• [WHAT YOU ARE ASKED TO DO]: Each line in the material below, starting at the one with "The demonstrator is" and ending at the one with "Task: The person", is to be reproduced exactly; no picture is to be copied.
--
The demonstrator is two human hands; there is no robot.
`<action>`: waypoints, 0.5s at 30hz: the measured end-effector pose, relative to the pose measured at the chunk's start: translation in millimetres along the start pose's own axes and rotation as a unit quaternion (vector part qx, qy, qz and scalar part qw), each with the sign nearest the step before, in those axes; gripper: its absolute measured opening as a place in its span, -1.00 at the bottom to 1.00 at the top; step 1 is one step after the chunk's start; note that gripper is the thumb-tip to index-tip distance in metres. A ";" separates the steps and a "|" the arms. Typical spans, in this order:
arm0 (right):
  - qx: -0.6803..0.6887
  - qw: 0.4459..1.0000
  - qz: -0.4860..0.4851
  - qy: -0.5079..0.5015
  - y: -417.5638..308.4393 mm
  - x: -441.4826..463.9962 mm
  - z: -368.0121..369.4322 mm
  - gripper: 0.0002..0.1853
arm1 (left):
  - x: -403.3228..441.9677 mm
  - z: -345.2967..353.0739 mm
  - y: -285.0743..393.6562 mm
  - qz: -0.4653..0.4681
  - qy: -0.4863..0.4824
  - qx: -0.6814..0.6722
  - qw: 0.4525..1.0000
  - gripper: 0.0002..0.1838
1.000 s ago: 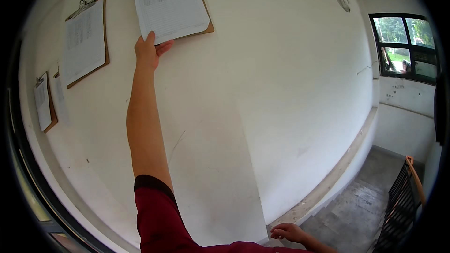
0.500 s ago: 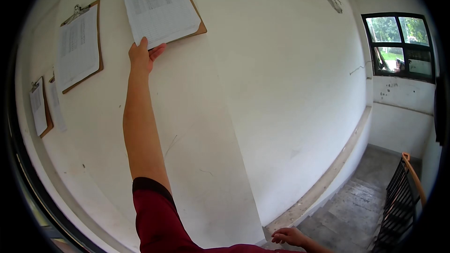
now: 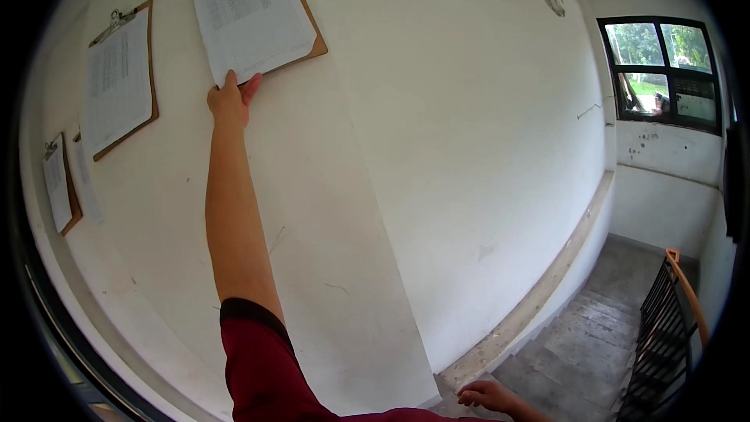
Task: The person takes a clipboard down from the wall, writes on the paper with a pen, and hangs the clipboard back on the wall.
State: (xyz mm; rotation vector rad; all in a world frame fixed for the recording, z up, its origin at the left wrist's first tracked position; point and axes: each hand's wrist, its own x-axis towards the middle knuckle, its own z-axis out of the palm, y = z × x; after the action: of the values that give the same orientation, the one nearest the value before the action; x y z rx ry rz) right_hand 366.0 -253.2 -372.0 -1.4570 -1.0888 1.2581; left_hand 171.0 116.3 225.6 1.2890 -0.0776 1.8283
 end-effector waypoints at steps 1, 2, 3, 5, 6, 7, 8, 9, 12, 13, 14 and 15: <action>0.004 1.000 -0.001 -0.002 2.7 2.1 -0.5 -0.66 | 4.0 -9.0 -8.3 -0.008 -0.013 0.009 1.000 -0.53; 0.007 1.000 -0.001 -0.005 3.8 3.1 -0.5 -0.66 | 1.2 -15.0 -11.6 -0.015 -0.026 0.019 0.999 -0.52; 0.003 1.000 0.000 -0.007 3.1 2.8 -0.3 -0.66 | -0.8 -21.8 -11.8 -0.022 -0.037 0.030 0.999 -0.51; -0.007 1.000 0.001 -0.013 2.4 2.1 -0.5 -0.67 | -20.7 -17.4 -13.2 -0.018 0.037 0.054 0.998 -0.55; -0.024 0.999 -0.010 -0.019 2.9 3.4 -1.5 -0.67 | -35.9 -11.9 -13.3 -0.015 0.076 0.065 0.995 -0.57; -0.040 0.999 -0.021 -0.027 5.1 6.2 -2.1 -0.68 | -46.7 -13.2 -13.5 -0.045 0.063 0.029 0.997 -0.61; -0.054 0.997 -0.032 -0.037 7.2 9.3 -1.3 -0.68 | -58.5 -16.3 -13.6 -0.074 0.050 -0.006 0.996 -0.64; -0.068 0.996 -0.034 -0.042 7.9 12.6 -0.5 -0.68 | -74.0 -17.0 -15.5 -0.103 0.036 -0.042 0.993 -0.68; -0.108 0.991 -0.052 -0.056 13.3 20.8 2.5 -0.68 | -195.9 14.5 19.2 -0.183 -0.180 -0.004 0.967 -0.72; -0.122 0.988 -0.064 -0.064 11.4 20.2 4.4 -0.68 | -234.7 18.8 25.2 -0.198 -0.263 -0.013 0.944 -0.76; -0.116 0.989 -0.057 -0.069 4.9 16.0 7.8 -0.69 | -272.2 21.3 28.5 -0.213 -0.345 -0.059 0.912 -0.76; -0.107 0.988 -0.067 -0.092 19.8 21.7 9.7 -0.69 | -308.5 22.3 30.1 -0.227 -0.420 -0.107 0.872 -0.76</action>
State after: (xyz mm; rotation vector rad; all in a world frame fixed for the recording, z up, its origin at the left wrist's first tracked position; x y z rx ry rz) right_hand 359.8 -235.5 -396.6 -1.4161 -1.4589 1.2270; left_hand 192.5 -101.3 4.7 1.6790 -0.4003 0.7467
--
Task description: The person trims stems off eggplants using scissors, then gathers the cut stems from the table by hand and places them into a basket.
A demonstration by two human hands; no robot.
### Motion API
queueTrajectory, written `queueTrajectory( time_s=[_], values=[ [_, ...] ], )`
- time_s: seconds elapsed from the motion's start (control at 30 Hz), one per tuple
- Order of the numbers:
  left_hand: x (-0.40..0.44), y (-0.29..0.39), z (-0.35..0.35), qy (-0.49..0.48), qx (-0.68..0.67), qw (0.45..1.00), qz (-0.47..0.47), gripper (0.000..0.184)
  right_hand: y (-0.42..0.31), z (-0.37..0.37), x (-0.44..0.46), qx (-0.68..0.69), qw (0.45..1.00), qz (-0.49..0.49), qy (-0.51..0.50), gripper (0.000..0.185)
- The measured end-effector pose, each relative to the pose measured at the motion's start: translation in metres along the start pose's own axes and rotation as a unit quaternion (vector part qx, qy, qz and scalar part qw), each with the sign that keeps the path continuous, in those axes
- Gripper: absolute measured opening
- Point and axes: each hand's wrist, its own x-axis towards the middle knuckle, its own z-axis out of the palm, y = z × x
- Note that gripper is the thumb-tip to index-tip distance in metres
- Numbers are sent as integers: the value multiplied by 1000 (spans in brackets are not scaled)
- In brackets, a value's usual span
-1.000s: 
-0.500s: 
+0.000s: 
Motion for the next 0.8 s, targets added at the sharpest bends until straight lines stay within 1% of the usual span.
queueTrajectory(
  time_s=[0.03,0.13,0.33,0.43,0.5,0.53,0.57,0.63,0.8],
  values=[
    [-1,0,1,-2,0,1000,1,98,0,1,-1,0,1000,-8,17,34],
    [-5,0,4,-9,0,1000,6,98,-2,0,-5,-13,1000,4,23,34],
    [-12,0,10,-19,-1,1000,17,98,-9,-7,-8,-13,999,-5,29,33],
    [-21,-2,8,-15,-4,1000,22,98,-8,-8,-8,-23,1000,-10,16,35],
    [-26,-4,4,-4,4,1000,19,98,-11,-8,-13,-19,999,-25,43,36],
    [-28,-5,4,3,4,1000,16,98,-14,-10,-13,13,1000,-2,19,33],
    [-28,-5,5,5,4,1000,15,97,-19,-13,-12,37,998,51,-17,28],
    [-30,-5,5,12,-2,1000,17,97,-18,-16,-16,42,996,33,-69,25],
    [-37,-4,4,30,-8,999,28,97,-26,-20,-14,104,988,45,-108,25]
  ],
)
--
• [RESPONSE]:
The demonstrator is two human hands; there is no robot.
`<action>`: waypoints, 0.5s at 30hz: the measured end-effector pose, relative to the pose measured at the chunk's start: translation in millimetres along the start pose's own axes and rotation as a unit quaternion (vector part qx, qy, qz and scalar part qw), each with the sign nearest the step before, in those axes; gripper: its absolute measured opening as a place in its span, -1.00 at the bottom to 1.00 at the top; step 1 is one step after the chunk's start; note that gripper is the thumb-tip to index-tip distance in metres. A ";" separates the steps and a "|" the arms. Typical spans, in this order:
arm0 (right):
  - qx: -0.6803..0.6887
  - qw: 0.4459..1.0000
  - qz: -0.4860..0.4851
  - qy: -0.5079..0.5015
  - y: -417.5638..308.4393 mm
  - x: -441.4826..463.9962 mm
  - z: -368.0121..369.4322 mm
  - gripper: 0.0002..0.1853
arm1 (left):
  - x: -403.3228..441.9677 mm
  - z: -345.2967..353.0739 mm
  - y: -285.0743..393.6562 mm
  - qz: -0.4653..0.4681
  - qy: -0.4863..0.4824
  - qx: -0.6814..0.6722
  - qw: 0.4525..1.0000
  - gripper: 0.0002..0.1838
1.000 s ago: 
0.500 s ago: 
now: 
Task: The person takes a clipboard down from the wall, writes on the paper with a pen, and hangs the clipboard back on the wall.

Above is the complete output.